==== Source material

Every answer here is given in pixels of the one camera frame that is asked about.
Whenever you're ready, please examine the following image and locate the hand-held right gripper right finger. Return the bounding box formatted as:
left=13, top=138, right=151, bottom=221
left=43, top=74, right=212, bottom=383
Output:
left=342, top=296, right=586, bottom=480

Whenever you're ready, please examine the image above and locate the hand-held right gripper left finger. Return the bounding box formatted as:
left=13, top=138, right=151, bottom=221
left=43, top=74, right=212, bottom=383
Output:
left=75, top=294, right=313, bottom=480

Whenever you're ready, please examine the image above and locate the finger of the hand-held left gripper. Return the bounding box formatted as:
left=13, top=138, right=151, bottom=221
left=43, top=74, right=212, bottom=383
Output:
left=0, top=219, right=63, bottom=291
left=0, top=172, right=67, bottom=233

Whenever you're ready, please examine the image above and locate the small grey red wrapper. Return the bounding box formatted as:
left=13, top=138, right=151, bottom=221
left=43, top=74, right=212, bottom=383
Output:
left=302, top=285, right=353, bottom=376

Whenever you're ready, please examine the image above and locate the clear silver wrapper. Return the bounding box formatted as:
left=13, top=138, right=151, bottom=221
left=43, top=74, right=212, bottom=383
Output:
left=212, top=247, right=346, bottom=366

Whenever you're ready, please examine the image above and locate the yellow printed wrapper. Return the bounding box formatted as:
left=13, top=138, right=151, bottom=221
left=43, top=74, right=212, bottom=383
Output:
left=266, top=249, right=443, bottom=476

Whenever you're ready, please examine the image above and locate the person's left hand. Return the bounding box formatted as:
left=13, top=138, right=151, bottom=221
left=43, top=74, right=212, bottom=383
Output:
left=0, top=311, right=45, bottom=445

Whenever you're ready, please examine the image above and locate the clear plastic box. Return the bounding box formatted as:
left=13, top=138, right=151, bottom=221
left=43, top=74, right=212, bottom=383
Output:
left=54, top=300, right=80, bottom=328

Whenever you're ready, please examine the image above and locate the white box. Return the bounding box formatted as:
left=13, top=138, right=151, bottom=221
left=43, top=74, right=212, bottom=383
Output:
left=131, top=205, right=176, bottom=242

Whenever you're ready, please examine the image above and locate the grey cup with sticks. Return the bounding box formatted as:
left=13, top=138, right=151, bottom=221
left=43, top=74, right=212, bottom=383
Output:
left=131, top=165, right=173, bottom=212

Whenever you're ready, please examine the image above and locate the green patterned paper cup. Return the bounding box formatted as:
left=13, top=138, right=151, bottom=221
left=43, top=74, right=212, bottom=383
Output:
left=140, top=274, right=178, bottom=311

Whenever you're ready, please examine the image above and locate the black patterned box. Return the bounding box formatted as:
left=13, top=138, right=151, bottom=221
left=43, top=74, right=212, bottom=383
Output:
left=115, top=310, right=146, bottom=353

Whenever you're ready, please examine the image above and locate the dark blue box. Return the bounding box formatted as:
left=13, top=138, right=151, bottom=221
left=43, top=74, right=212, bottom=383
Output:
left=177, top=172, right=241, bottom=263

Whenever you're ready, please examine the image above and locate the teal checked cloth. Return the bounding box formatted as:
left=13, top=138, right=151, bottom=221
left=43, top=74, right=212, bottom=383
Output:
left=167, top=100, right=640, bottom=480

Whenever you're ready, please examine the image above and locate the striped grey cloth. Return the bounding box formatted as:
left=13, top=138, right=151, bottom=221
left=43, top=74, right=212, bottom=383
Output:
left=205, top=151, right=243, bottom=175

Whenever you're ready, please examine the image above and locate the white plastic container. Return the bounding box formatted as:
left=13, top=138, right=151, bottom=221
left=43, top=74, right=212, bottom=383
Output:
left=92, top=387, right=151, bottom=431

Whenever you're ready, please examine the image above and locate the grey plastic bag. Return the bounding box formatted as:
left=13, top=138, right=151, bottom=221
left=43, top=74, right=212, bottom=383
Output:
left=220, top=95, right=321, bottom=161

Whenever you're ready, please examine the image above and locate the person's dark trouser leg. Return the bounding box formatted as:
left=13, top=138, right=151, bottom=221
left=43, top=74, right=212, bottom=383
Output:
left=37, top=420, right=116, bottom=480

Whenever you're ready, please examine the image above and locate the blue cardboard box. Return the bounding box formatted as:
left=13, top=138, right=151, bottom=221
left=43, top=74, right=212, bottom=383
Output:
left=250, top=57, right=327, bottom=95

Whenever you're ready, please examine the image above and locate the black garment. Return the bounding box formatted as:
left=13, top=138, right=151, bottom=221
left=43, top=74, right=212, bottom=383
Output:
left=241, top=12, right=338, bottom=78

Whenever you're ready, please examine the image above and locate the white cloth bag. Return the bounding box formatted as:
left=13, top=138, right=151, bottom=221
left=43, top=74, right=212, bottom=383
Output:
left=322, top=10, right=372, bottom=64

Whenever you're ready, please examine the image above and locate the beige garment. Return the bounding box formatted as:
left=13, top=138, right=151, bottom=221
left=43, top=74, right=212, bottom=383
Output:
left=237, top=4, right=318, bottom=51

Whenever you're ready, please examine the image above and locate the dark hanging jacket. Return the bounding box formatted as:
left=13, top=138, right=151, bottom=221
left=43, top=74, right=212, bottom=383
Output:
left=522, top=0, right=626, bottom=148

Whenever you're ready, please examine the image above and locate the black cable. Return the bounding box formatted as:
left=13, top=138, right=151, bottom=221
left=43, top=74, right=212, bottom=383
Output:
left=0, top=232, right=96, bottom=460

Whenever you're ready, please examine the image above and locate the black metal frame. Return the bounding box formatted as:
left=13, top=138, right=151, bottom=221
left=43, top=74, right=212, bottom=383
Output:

========

Each of the lines above must appear again, unchanged.

_Your response_
Every answer here is given in pixels of the one camera frame that is asked about.
Whenever you're ready, please examine the following image and locate the hand-held right gripper right finger. Return the bounding box formatted as:
left=13, top=138, right=151, bottom=221
left=43, top=74, right=212, bottom=383
Output:
left=342, top=296, right=586, bottom=480

Whenever you're ready, please examine the image above and locate the hand-held right gripper left finger. Return the bounding box formatted as:
left=13, top=138, right=151, bottom=221
left=43, top=74, right=212, bottom=383
Output:
left=75, top=294, right=313, bottom=480

Whenever you're ready, please examine the image above and locate the finger of the hand-held left gripper. Return the bounding box formatted as:
left=13, top=138, right=151, bottom=221
left=43, top=74, right=212, bottom=383
Output:
left=0, top=219, right=63, bottom=291
left=0, top=172, right=67, bottom=233

Whenever you're ready, please examine the image above and locate the small grey red wrapper. Return the bounding box formatted as:
left=13, top=138, right=151, bottom=221
left=43, top=74, right=212, bottom=383
Output:
left=302, top=285, right=353, bottom=376

Whenever you're ready, please examine the image above and locate the clear silver wrapper. Return the bounding box formatted as:
left=13, top=138, right=151, bottom=221
left=43, top=74, right=212, bottom=383
Output:
left=212, top=247, right=346, bottom=366

Whenever you're ready, please examine the image above and locate the yellow printed wrapper. Return the bounding box formatted as:
left=13, top=138, right=151, bottom=221
left=43, top=74, right=212, bottom=383
Output:
left=266, top=249, right=443, bottom=476

Whenever you're ready, please examine the image above and locate the person's left hand. Return the bounding box formatted as:
left=13, top=138, right=151, bottom=221
left=43, top=74, right=212, bottom=383
Output:
left=0, top=311, right=45, bottom=445

Whenever you're ready, please examine the image above and locate the clear plastic box. Return the bounding box formatted as:
left=13, top=138, right=151, bottom=221
left=43, top=74, right=212, bottom=383
Output:
left=54, top=300, right=80, bottom=328

Whenever you're ready, please examine the image above and locate the white box. Return the bounding box formatted as:
left=13, top=138, right=151, bottom=221
left=43, top=74, right=212, bottom=383
Output:
left=131, top=205, right=176, bottom=242

Whenever you're ready, please examine the image above and locate the grey cup with sticks. Return the bounding box formatted as:
left=13, top=138, right=151, bottom=221
left=43, top=74, right=212, bottom=383
Output:
left=131, top=165, right=173, bottom=212

Whenever you're ready, please examine the image above and locate the green patterned paper cup. Return the bounding box formatted as:
left=13, top=138, right=151, bottom=221
left=43, top=74, right=212, bottom=383
Output:
left=140, top=274, right=178, bottom=311

Whenever you're ready, please examine the image above and locate the black patterned box. Return the bounding box formatted as:
left=13, top=138, right=151, bottom=221
left=43, top=74, right=212, bottom=383
Output:
left=115, top=310, right=146, bottom=353

Whenever you're ready, please examine the image above and locate the dark blue box. Return the bounding box formatted as:
left=13, top=138, right=151, bottom=221
left=43, top=74, right=212, bottom=383
Output:
left=177, top=172, right=241, bottom=263

Whenever you're ready, please examine the image above and locate the teal checked cloth. Return the bounding box formatted as:
left=13, top=138, right=151, bottom=221
left=43, top=74, right=212, bottom=383
Output:
left=167, top=100, right=640, bottom=480

Whenever you're ready, please examine the image above and locate the striped grey cloth. Return the bounding box formatted as:
left=13, top=138, right=151, bottom=221
left=43, top=74, right=212, bottom=383
Output:
left=205, top=151, right=243, bottom=175

Whenever you're ready, please examine the image above and locate the white plastic container. Return the bounding box formatted as:
left=13, top=138, right=151, bottom=221
left=43, top=74, right=212, bottom=383
Output:
left=92, top=387, right=151, bottom=431

Whenever you're ready, please examine the image above and locate the grey plastic bag. Return the bounding box formatted as:
left=13, top=138, right=151, bottom=221
left=43, top=74, right=212, bottom=383
Output:
left=220, top=95, right=321, bottom=161

Whenever you're ready, please examine the image above and locate the person's dark trouser leg. Return the bounding box formatted as:
left=13, top=138, right=151, bottom=221
left=43, top=74, right=212, bottom=383
Output:
left=37, top=420, right=116, bottom=480

Whenever you're ready, please examine the image above and locate the blue cardboard box. Return the bounding box formatted as:
left=13, top=138, right=151, bottom=221
left=43, top=74, right=212, bottom=383
Output:
left=250, top=57, right=327, bottom=95

Whenever you're ready, please examine the image above and locate the black garment. Return the bounding box formatted as:
left=13, top=138, right=151, bottom=221
left=43, top=74, right=212, bottom=383
Output:
left=241, top=12, right=338, bottom=78

Whenever you're ready, please examine the image above and locate the white cloth bag. Return the bounding box formatted as:
left=13, top=138, right=151, bottom=221
left=43, top=74, right=212, bottom=383
Output:
left=322, top=10, right=372, bottom=64

Whenever you're ready, please examine the image above and locate the beige garment. Return the bounding box formatted as:
left=13, top=138, right=151, bottom=221
left=43, top=74, right=212, bottom=383
Output:
left=237, top=4, right=318, bottom=51

Whenever you're ready, please examine the image above and locate the dark hanging jacket. Return the bounding box formatted as:
left=13, top=138, right=151, bottom=221
left=43, top=74, right=212, bottom=383
Output:
left=522, top=0, right=626, bottom=148

Whenever you're ready, please examine the image above and locate the black cable. Return the bounding box formatted as:
left=13, top=138, right=151, bottom=221
left=43, top=74, right=212, bottom=383
Output:
left=0, top=232, right=96, bottom=460

Whenever you're ready, please examine the image above and locate the black metal frame. Return the bounding box formatted as:
left=13, top=138, right=151, bottom=221
left=43, top=74, right=212, bottom=383
Output:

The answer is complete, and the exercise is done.